In 3.X I used to put far too much thinking into encounters over 6th level or so - figure the feats, skill points, neat tricks and synergies, etc. And comparatively little time to plot or motives for NPCs, etc. I soon learned to fudge the heck out of my NPCs to save time, but it was a large learning curve. Now I create NPCs the way I used to back in AD&D, and the math works out about the same.

At the time I really enjoyed the "sub-game" of creating NPCs, but over time I got tired of it.


That was really my experience with 3.5 as well, almost exactly.

Then, when my players hit level 12+, it was almost like a second full-time job for me to just design encounters that would challenge my large group of players (myself, plus 7 regular players and one part-timer) and be somewhat original.

Unfortunately, because of that, I was not able to focus nearly as much on player development, NPC personality, working in backstory ideas and making the world come alive to the players. I had to spend so much time just learning all the abilities (spell-like, spells, class/race, prestige class, template, etc), skills, feats, magic items, etc that it was not humanly possible to do that and have a family and a job.

While Paizo & PF did clean up some of the rules, they also added in a layer of complexity by beefing up the base classes (and, my campaign had a straight fighter 18, a straight cleric 18 and a straight sorcerer 18 at the end...) that kind of killed my interest in PF. Plus, when my 3.5E campaign ended earlier this year, there was nothing out there like Heroforge to help me build my bad guys - sure, PF is somewhat backwards compatible, but there were enough changes that I would worry about the accuracy of Heroforge (I had asked on the PF forum here and got a negative response)
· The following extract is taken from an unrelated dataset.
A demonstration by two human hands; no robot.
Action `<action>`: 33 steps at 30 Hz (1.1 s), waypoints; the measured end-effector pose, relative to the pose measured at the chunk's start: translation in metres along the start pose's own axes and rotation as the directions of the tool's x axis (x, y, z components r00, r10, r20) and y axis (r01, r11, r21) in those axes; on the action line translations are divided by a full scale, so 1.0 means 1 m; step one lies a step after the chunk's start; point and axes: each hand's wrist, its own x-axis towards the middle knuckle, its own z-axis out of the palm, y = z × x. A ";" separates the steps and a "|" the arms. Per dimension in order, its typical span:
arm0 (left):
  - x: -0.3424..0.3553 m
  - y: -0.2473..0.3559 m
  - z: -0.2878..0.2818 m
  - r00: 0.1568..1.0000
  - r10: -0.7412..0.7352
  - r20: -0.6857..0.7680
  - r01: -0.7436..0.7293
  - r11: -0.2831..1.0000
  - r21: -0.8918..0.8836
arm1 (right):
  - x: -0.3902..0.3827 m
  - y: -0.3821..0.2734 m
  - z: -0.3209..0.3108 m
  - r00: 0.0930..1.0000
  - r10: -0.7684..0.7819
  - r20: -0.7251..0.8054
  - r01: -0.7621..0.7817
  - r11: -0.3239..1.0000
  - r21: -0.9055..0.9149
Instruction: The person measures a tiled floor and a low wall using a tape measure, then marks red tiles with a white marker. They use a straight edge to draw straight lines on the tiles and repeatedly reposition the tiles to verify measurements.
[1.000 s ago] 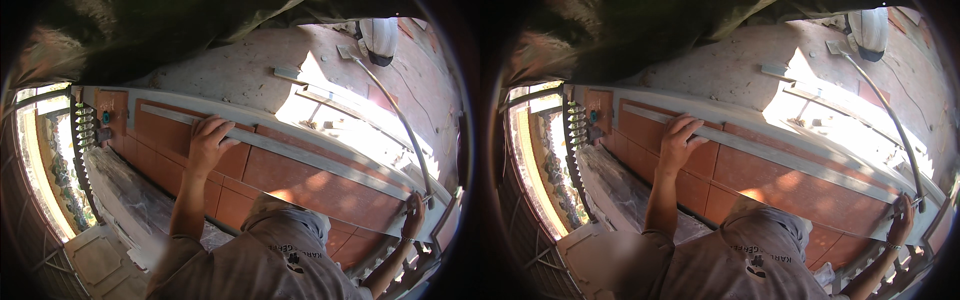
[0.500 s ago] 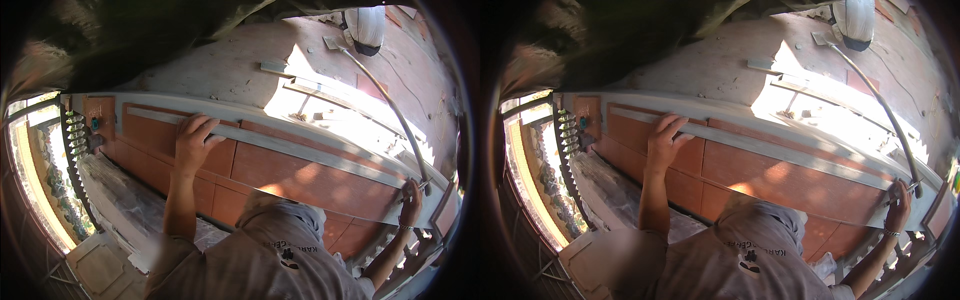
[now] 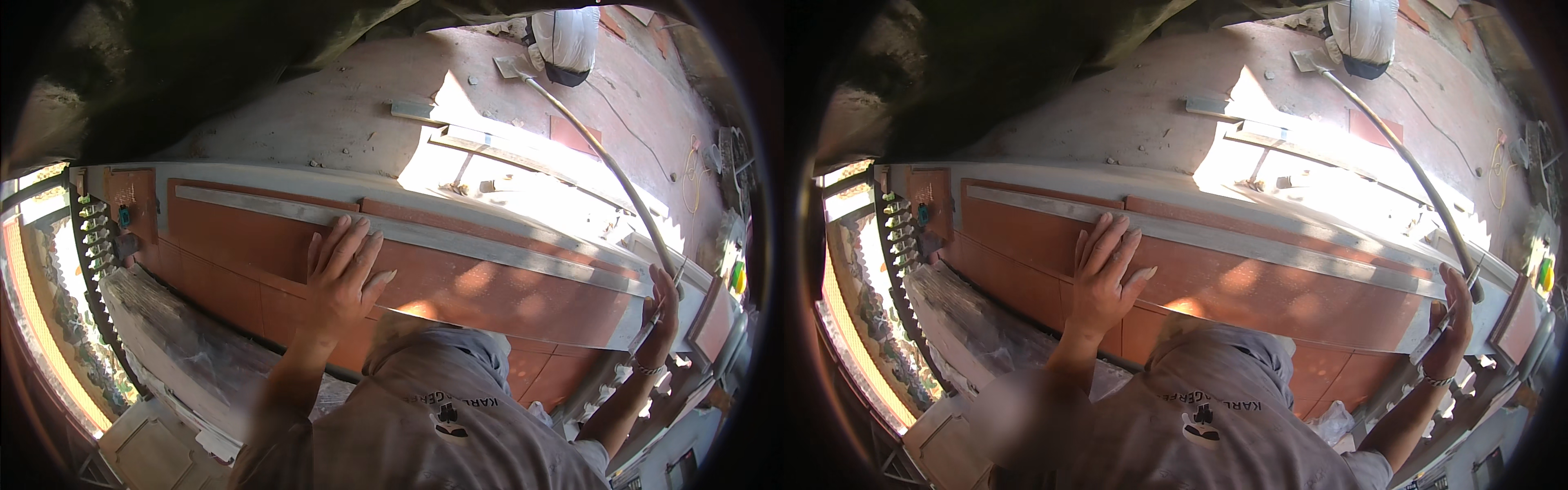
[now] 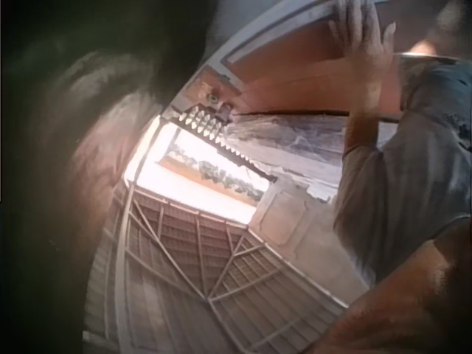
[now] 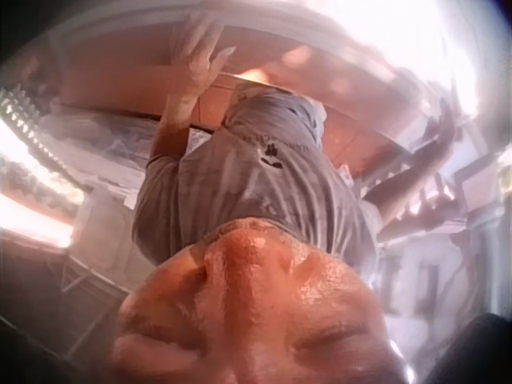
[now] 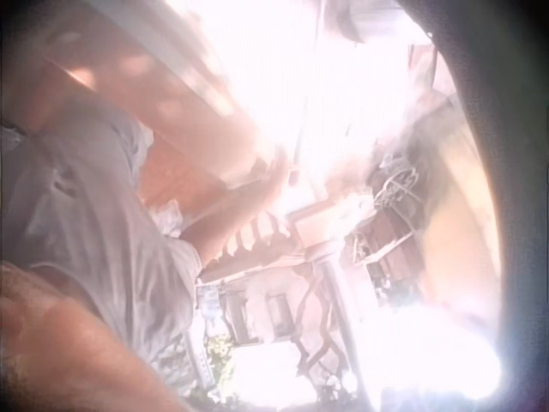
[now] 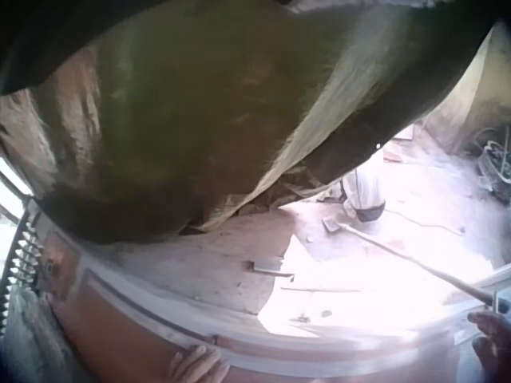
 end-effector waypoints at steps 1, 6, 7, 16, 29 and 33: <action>-0.001 -0.001 0.002 1.000 -0.011 -0.027 0.011 1.000 -0.010 | 0.002 -0.006 0.012 0.995 0.089 -0.035 -0.078 0.968 0.237; 0.007 -0.039 -0.003 0.972 -0.144 -0.183 0.148 0.989 0.005 | 0.003 -0.029 0.077 0.884 -0.373 0.281 0.431 0.883 -0.184; 0.008 -0.044 -0.005 0.972 -0.131 -0.194 0.138 0.990 0.026 | 0.002 -0.034 0.087 0.890 -0.357 0.284 0.410 0.899 -0.155; 0.006 -0.040 0.009 0.981 -0.077 -0.176 0.082 0.996 0.024 | 0.004 -0.057 0.166 0.905 -0.359 0.227 0.312 0.925 0.218; 0.006 -0.059 0.022 0.967 -0.048 -0.250 0.042 0.999 -0.028 | 0.009 -0.045 0.190 0.781 -0.533 0.325 0.607 0.769 -0.199; 0.006 -0.061 0.023 0.964 -0.039 -0.261 0.032 0.999 -0.033 | 0.008 -0.044 0.190 0.768 -0.560 0.311 0.629 0.751 -0.199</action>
So, I have switched to 4E because building encounters is so friggin' easy, it will allow me to focus more on player development and giving my NPCs more personality instead of 4-5 pages of stats from Heroforge & Spellforge.

However, I do like Paizo's products and if I had a smaller group of experienced gamers who knew the PF rules, I would love to run a PF game. I think PF retains the feel of older editions of D&D more than 4E and I'm running a modified Paizo Adventure Path to start my current 4E game.
 


Probably it's related to one of the most significant differences between the companies. WotC is owned by Hasbro, which is a publicly traded company that needs to please stockholders. Paizo is a small company that only needs to please its customer base.

The reeks of falsehood more strongly than night time cable "news" commentators on certain networks.

Rule #1: You only need to please your customer base. (That's where profits are made and profits are what keep a company going, public or not).

Rule #2: If you make profits, stockholders will be happy whether they know what the product is or not.

You make it sound like WotC is a faceless book factory that cares about nothing and Paizo makes product out of the goodness of their hearts. WotC has more resources and can do what they do, and they do it well. Paizo doesn't have the same resources but does what they do well too.

At the end of the day we gamers win, regardless of which game we prefer because there's people getting things out we want.
 



Its funny how arguments change.

When Paizo first went their own way, the detractors were saying; "They're choosing a loosing path with diminishing returns. Appealling only to a few troubled grognards who will soon convert to 4e. Makes me sad."

Now, the argument appears to be; "Paizo chose an easy path with no risks. Well of course they were successful; they were building with someone elses toys and didn't have to do any work at all. Not that they sell much though."

At what level?

It was an incredibly bold move to actually break away from current D&D and remain with 3e, and it paid off far more spectacularly than I ever expected. On the other hand "We're staying with the old edition with nine years worth of playtesting and a massive history" is hardly risky behaviour as far as game design is concerned - it just amounts to more of the same. Wizards, on the other hand, have happily not just thrown the old sacred cows on the barbeque but are busy throwing the apparent sacred cows from the current edition (the power structure) on the barbeque to make a tastier game - and more power to them because of it.